Whatever Happened To Purgatory? 

Whatever Happened to Purgatory?

The doctrine of purgatory is full of compassion, common sense, confidence, joy and eternal hope.

Have you noticed how many Catholics seem to have forgotten purgatory?

When a loved one dies they say, “Aunt Hilda has gone to be with the Lord” or “Daddy is in heaven now.” or they comfort the bereaved by saying, “George is with his beloved Gladys now.” Or at Catholic funerals the preacher consoles the loved ones with talk about the departed being in heaven now.

This isn’t Catholic. It’s Protestant.

Most Protestants believe in the Calvinist doctrine of eternal security and think that as soon as a person dies they go straight to heaven. They quote the beautiful Bible verse, “to be absent in the body and be present with the Lord” (2 Corinthians 5:8). But St Paul is expressing his hope here, not a certainty. In context his words are, “We have confidence and would prefer to be absent from the body and present with the Lord.”

However, there is more going on here than just the influence of Bible believing Calvinists. The real influence in this Catholic theological drift is universalism and semi-universalism.

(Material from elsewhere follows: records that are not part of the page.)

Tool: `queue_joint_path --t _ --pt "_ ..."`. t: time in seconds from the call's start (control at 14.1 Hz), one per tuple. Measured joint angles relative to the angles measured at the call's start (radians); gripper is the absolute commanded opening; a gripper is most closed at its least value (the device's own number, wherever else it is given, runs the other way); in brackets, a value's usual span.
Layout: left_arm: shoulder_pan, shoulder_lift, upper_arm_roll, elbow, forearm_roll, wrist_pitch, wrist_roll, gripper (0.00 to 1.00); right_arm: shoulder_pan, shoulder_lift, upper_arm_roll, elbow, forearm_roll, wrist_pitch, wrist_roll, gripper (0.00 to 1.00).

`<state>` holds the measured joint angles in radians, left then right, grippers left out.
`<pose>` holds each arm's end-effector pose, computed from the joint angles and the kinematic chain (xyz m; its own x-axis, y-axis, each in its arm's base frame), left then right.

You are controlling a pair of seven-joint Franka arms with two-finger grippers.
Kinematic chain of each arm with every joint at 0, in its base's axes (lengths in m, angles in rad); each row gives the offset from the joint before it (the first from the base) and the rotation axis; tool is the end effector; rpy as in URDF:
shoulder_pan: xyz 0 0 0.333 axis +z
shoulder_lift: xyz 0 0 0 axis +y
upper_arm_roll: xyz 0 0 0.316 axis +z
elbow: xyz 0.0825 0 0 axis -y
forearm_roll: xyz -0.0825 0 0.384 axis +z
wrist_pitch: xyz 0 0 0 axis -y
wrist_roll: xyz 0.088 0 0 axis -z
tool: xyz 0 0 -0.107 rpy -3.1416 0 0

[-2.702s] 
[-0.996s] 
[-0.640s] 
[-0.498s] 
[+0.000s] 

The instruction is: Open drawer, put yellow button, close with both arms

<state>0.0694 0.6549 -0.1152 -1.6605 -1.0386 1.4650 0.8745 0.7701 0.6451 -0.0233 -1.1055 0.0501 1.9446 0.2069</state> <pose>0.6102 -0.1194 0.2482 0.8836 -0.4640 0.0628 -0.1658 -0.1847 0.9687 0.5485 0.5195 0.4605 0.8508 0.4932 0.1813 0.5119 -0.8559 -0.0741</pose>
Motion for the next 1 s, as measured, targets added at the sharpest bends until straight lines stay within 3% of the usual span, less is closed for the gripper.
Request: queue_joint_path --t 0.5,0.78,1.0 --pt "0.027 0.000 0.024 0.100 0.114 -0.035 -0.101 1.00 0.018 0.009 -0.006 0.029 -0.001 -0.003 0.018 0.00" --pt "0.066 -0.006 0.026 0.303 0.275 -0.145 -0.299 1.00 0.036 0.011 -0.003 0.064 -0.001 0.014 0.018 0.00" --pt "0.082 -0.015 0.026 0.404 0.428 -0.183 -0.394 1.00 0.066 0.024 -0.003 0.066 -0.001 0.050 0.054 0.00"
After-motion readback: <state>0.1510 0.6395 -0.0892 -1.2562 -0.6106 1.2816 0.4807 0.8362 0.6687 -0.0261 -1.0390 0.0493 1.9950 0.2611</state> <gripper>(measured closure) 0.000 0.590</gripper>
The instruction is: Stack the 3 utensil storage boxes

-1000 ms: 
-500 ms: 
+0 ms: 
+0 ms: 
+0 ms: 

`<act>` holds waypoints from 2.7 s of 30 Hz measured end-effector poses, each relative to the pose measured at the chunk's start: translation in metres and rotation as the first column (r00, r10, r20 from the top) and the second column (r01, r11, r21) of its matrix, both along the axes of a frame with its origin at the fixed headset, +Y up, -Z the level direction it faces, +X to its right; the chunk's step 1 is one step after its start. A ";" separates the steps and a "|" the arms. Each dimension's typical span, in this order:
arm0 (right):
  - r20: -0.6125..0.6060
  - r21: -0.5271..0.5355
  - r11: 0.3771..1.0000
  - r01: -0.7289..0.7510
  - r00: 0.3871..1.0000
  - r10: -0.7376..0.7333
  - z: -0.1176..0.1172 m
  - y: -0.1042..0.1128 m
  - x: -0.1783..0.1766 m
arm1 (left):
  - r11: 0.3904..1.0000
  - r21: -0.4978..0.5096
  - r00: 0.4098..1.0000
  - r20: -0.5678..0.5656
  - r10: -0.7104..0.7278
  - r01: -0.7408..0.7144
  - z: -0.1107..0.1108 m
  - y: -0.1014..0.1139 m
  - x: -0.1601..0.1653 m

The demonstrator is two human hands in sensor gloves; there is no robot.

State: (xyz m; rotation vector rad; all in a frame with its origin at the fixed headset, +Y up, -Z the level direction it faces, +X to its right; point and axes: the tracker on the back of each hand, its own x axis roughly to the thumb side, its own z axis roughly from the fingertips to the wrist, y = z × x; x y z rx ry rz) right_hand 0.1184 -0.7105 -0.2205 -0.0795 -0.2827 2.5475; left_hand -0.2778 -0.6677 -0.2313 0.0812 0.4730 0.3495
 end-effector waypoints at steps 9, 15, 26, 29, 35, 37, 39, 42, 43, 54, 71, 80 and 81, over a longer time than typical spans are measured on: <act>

Universalism is the heresy that everyone will be saved and semi-universalism is the wishy-washy halfway house in which people know they can’t hold to universalism so they say, “It is our hope that no one is in hell and that eventually everyone will be saved.”

I should point out that universalism and semi-universalism is usually held by nice, upper-middle-class educated people who don’t really know anyone who is not equally nice, educated, polite and middle class. They don’t know any really awful, sinful, nasty people so they can’t imagine that God would send anyone as nice and polite as them and their friends to hell.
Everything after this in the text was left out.